The Bachelor franchise has, for months, teased a musical spin-off a la American Idol called The Bachelor Presents: Listen to Your Heart, where contestants compete for love and also a shot at a music career. Within the first 20 minutes of Monday night’s two-hour premiere, half-a-dozen references to A Star Is Born were made, a few kisses were shared, and fake drama ensued. In situations where chemistry was obviously lacking, Ed Sheeran-type “nice guys” broke out guitars to serenade women with love songs they claimed to have written at some point in the 12 hours they’d known each other. The fabricated fantasy of The Bachelor is well-documented, but The Bachelor Presents: Listen to Your Heart takes it to the next level: to get into the show, the viewer must suspend all reality and really believe that a select group of predominantly white men and women are falling in love in less than a day because they are hot, sensitive artists, and some of them share an appreciation of John Mayer. Or viewers could lean into the absurdity. I strongly recommend the latter.

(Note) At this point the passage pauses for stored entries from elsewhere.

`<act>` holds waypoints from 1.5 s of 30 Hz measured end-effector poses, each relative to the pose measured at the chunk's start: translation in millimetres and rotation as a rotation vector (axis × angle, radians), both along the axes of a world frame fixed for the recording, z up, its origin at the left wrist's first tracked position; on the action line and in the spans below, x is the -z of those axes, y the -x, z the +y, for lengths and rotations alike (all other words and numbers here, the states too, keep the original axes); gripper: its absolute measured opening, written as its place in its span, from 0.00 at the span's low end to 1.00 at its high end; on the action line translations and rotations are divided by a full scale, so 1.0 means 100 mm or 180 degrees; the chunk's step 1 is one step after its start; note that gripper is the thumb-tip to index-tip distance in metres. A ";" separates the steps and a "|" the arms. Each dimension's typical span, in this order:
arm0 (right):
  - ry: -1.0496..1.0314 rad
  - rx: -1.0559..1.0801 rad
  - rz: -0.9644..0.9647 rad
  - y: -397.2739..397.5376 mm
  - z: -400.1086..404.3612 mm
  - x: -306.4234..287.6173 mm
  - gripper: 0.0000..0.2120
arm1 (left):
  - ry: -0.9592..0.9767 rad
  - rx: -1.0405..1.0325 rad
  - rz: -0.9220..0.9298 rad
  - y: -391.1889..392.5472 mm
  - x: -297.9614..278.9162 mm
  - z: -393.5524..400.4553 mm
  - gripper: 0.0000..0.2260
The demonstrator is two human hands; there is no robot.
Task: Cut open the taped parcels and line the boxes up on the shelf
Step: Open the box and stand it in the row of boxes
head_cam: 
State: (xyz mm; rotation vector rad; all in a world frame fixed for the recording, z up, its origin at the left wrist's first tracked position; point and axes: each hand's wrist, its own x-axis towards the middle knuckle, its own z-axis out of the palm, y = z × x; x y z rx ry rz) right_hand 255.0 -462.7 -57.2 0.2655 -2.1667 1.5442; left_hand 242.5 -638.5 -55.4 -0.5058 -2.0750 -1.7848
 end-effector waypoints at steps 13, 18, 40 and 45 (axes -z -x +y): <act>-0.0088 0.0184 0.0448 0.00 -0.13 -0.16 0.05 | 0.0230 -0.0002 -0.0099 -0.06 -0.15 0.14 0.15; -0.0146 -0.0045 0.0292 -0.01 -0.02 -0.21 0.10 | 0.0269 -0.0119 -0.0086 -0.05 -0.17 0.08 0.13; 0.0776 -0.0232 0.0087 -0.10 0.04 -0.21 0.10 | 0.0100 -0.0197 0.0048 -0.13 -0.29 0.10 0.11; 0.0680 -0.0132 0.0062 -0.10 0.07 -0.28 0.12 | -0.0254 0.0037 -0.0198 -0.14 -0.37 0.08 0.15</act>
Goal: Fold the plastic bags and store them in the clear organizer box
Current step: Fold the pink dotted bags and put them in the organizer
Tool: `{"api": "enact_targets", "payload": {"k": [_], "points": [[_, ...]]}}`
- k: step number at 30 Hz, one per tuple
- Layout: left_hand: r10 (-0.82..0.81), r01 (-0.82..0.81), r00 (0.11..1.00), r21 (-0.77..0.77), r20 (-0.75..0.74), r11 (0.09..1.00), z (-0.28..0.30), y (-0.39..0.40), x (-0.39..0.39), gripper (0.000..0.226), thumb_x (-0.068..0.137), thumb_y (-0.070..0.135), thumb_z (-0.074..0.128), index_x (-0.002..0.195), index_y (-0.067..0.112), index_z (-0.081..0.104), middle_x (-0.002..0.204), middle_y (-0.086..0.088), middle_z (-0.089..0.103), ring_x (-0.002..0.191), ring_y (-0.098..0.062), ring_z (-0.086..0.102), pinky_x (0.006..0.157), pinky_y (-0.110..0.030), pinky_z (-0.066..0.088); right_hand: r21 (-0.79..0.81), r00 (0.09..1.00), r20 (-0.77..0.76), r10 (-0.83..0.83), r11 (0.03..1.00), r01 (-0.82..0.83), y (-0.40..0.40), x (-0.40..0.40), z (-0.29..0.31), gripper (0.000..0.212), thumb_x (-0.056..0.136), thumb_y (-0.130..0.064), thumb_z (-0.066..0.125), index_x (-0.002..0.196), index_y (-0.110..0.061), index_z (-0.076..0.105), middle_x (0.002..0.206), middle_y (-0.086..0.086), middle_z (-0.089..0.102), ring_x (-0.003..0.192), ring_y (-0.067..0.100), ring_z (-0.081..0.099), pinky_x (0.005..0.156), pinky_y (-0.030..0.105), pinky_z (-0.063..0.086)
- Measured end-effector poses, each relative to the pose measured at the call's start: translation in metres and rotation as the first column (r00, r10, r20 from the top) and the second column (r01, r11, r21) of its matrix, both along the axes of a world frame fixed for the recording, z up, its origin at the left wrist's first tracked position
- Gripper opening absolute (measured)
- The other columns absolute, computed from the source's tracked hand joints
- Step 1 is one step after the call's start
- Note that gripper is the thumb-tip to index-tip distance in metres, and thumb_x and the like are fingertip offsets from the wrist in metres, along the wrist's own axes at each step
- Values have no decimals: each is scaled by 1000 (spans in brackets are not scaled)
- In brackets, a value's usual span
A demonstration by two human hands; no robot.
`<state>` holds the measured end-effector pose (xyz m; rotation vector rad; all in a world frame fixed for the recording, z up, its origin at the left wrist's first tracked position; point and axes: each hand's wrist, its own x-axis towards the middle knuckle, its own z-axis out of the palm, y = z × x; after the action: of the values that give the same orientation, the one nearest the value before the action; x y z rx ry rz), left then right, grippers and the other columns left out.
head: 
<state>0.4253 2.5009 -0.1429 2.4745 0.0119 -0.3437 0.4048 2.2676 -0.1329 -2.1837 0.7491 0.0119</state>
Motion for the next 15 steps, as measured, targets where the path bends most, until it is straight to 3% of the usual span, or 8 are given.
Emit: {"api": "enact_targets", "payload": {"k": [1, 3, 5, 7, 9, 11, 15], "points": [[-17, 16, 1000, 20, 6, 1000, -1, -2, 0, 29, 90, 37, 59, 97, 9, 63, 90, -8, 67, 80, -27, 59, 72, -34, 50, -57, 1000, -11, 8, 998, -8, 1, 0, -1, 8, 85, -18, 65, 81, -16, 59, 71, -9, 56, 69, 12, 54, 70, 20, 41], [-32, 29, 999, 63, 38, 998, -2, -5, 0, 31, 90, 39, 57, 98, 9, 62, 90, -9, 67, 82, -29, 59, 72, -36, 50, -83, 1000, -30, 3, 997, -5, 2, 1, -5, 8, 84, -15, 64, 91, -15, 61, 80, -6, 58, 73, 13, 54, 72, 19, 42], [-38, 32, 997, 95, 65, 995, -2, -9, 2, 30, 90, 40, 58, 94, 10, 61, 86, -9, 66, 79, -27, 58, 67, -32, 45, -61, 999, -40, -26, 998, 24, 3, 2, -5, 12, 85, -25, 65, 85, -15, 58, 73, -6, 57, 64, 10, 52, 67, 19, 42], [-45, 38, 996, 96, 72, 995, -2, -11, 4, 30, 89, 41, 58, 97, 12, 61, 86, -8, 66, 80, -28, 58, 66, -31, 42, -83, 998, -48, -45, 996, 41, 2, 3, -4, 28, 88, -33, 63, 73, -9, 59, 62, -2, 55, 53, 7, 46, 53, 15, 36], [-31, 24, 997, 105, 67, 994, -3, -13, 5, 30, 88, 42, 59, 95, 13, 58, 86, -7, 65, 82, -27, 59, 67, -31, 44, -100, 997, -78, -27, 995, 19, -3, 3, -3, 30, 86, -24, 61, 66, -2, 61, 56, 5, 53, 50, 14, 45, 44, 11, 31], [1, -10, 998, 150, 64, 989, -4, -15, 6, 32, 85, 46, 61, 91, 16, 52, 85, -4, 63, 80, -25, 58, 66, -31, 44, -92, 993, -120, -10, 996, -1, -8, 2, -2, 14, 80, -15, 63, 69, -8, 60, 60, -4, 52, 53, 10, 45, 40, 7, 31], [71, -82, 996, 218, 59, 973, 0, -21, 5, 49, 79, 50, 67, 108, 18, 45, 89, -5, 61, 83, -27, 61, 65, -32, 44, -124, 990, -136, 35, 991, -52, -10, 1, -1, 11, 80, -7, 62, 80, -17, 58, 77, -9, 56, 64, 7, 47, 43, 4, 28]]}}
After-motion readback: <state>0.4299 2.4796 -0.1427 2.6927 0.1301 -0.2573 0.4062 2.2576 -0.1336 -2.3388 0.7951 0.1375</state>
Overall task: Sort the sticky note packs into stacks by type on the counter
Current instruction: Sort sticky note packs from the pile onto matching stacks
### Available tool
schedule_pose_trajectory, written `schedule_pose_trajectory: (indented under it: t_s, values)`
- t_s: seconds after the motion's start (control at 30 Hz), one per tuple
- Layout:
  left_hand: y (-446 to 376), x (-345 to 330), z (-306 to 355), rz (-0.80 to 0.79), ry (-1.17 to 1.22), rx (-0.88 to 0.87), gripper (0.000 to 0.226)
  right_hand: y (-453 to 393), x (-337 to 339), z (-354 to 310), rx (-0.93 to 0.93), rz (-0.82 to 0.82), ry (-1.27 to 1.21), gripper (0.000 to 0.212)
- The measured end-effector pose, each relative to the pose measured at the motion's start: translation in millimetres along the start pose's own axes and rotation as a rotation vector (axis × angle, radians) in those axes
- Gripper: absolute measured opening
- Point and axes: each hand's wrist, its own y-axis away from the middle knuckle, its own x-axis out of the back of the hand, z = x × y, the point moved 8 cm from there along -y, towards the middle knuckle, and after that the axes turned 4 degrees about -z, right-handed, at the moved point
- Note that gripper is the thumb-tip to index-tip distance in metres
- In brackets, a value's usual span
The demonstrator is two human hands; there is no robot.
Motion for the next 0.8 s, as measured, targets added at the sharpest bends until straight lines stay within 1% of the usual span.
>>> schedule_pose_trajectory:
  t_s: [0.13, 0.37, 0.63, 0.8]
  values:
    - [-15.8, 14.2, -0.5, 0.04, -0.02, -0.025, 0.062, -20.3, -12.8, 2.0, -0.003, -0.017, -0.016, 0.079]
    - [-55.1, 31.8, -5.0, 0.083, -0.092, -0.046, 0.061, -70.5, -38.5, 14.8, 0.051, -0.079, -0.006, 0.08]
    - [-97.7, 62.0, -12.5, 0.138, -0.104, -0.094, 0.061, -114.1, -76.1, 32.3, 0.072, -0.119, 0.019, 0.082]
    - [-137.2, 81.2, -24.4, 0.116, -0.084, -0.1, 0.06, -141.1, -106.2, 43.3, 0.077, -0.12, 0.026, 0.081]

Judging by the Twitter hashtag, which is littered with people who watched the premiere solely because they were self-isolating and didn’t have much else to do, the spin-off might prove to be a sleeper hit. There are 10 men and 10 women living in the famed Bachelor mansion now, but there are still very few people of color. Diversity is described in terms of musical genre, and those genres are limited to “pop,” “country,” “alternative,” and “guy with long hair and a wide-brim hat from Austin, Texas,” which somehow doesn’t fit into any of the previous categories. Dates are exclusively duets and makeout sessions atop the famed Capitol Records office building in Hollywood or watching the Plain White T’s perform a song that isn’t “Hey There Delilah” in a sparsely attended backyard performance. To progress on the show, contestants are forced to couple up, Love Island-style. It’s unclear if this a competition to see who’s the last musical theater-loving couple standing, or if viewers are expected to track the progress of those pairings, but either way, I’m in. It’s as if the brilliantly sadistic Bachelor producers thought the only way to expand their universe was to create a show full of Jed Wyatts, where everyone is there for the wrong reasons, and they were correct.

Screenshot:ABC/The Bachelor

After all, in the immortal words of Lady Gaga, there can be 100 singles in a room, and 99 don’t believe in you. All it takes it one industry hopeful and an insane Bachelor spinoff to launch a career.